Ningún
vecino a la vista. No había nadie asomando el pico por las azoteas de mi rumbo.
Todos se quedaron dormidos. Nadie se animó a salir, por el viento, supongo, o
porque se imaginaban que aquello de la luna roja era meramente un chistorete,
de esos que a diario nos hace la televisión para desinformarnos. Total. Ellos
se lo pierden. Estamos solos y el eclipse ya comenzó.
Caray.
Por lo menos hubieran apagado las luces de las casas. Y del aeropuerto.
Dejé
salir a las gatitas. Comenzaron a juguetear. Yo no podía dejar de ver a Marte. Tan
brillante. Contemplar otro planeta. Se siente extraño. Como un vacío, un vacío
deleitable, agudo. Profundo.
Nos
trepamos por aquella estrecha escalera. Yo lo seguí a él y ella me siguió a mí. Estuvimos un rato allá
arriba. En lo más alto del segundo piso. Estaba despejado. Se veían lucecitas titilar, por todos lados.
Mientras
él la fotografiaba, ella se ponía roja y yo, empecé a ir de un escenario a
otro. Comencé a recordar aquel eclipse de sol de 1991 en el que se hicieron
campañas, intensas, para orientar a toda la población, sobre el angustiante
fenómeno astronómico.
Estábamos
en Metepec, un balneario de Atlixco, Puebla. Se sentían los nervios de todos.
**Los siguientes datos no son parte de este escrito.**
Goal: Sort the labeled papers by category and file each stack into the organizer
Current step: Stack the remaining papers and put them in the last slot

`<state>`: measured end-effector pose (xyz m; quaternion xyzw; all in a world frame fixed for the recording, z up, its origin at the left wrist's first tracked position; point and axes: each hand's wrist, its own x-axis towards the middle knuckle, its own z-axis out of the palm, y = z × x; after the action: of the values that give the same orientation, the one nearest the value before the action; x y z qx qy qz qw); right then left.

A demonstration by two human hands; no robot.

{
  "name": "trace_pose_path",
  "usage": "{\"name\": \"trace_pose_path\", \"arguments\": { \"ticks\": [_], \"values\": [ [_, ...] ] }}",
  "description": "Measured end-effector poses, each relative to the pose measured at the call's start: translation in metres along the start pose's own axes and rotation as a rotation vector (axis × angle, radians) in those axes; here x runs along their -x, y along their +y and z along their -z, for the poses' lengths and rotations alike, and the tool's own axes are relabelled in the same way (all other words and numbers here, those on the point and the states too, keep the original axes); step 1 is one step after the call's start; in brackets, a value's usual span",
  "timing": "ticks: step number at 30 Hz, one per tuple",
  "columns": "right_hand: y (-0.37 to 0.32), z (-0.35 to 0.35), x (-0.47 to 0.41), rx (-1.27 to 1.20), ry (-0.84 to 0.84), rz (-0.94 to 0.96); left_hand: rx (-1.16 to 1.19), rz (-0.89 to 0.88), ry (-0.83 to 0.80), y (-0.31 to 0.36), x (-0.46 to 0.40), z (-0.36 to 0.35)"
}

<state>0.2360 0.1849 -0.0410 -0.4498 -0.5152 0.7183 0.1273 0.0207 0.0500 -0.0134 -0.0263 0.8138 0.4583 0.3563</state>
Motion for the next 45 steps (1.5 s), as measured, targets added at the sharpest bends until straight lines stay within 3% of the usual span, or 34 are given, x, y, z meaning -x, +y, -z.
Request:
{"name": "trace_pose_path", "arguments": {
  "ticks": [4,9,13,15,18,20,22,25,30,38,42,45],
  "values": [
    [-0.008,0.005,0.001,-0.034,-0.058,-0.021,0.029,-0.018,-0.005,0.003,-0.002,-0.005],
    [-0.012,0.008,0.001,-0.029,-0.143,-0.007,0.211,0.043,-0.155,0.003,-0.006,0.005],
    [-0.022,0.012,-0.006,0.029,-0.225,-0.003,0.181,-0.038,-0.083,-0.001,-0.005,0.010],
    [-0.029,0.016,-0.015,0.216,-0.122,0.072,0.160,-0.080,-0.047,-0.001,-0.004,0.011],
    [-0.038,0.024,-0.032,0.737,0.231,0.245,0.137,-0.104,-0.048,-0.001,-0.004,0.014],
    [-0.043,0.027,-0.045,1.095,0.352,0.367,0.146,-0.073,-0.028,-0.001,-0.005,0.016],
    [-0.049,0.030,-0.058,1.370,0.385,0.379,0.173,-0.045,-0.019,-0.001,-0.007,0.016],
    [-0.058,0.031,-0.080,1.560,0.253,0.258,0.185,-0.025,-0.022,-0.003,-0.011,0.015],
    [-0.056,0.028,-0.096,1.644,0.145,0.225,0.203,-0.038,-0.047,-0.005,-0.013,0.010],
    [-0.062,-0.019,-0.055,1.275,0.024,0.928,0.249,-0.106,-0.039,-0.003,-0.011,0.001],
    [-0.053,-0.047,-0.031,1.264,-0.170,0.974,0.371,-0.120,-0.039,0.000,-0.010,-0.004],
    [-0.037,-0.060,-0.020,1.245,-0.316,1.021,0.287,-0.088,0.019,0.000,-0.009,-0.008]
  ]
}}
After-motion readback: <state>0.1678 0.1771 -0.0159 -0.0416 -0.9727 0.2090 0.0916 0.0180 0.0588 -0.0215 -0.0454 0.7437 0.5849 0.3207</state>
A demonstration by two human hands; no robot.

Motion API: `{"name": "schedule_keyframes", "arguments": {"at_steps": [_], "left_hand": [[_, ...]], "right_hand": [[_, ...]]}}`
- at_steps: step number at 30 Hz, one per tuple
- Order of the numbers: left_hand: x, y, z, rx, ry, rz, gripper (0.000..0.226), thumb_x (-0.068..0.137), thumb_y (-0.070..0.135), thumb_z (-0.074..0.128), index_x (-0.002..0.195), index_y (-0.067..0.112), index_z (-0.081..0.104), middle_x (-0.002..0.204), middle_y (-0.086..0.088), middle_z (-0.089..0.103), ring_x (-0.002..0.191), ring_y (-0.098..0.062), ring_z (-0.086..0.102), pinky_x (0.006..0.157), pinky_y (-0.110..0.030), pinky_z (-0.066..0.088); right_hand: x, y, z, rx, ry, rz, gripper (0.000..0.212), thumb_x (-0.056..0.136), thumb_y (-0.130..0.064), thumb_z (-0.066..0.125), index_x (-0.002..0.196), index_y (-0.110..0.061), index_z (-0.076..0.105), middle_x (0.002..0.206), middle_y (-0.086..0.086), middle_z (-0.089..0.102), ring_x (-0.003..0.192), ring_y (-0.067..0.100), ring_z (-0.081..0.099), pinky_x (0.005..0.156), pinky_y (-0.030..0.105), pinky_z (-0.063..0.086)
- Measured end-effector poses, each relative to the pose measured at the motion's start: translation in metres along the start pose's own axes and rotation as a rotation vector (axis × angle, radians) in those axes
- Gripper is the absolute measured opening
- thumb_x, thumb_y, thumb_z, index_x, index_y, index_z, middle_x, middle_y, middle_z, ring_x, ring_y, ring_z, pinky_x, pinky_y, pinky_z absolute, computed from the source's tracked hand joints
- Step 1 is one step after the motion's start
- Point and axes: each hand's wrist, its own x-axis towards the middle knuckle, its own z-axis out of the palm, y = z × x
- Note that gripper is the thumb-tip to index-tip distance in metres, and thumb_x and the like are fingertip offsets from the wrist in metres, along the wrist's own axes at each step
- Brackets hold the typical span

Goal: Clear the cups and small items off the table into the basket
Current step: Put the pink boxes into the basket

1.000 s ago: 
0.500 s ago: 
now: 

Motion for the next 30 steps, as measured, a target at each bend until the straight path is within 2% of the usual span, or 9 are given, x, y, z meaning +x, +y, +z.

Se decían muchas cosas. ¿De veras podría acabarse el mundo? ¿Y si el Sol, explota? ¿Y si todas las embarazadas dan a luz, al mismo tiempo?
Escépticos
vimos cómo anocheció, a plena luz del Sol. Las aves llegaron, a prisa. Se
metieron a sus nidos. Se fueron a dormir.
Nosotros
nos quedamos ahí, contemplando. Pensando, tal cual, en la inmortalidad del
cangrejo, en nuestra propia inmortalidad. En lo que estarían pensando esos
pájaros. Y en lo que pensarían tras la breve
velada. En la efectividad de aquellos filtros, no fuera siendo que nos
quedáramos ciegos, después. Sería un mal fin.
También
recordé el cielo más estrellado que mis ojos han podido ver. En La Escondida,
un ranchito que está cerca de Lagos de Moreno, Jalisco. Qué noches pasamos
allá. Negra. Así lucía la oscuridad. Qué noche tan plena. Las cabezas nos
dolían de echarlas hacia atrás. No podíamos despegarle al cielo la mirada.
Mientras
yo hablaba y hablaba ella enrojeció, por completo. ¡Sí estaba roja! Ojalá hubieran
apagado la ciudad, para verla arder.